WHAT THE EXERCISE ASKS: Retype, without pictures, the line holding "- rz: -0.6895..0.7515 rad" and each line below it through the final line.

INPUT DATA:
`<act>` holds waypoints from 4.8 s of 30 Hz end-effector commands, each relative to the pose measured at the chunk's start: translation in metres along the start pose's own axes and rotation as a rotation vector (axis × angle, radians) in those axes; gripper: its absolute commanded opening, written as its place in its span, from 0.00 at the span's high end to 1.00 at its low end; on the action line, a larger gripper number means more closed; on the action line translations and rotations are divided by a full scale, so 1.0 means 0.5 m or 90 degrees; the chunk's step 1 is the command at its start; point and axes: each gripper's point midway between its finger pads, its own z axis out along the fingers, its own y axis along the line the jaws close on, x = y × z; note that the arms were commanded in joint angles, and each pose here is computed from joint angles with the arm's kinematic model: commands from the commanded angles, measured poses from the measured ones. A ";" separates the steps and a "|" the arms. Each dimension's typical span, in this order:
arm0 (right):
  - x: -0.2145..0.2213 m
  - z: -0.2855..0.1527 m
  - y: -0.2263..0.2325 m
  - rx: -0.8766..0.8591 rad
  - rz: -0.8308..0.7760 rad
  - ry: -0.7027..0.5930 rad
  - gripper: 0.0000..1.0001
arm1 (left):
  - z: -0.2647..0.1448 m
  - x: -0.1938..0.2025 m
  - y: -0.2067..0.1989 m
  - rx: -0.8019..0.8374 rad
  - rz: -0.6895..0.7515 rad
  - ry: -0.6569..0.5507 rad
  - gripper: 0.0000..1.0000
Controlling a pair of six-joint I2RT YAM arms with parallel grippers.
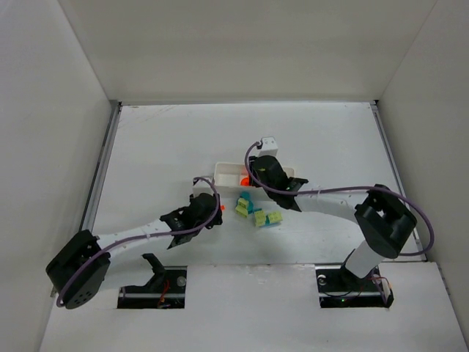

TASK OUTPUT:
  - rz: -0.6895..0.7515 rad
  - ry: -0.6569..0.5507 rad
  - gripper: 0.0000..1.0000
Controlling a pair of six-joint I2RT YAM arms with parallel grippers.

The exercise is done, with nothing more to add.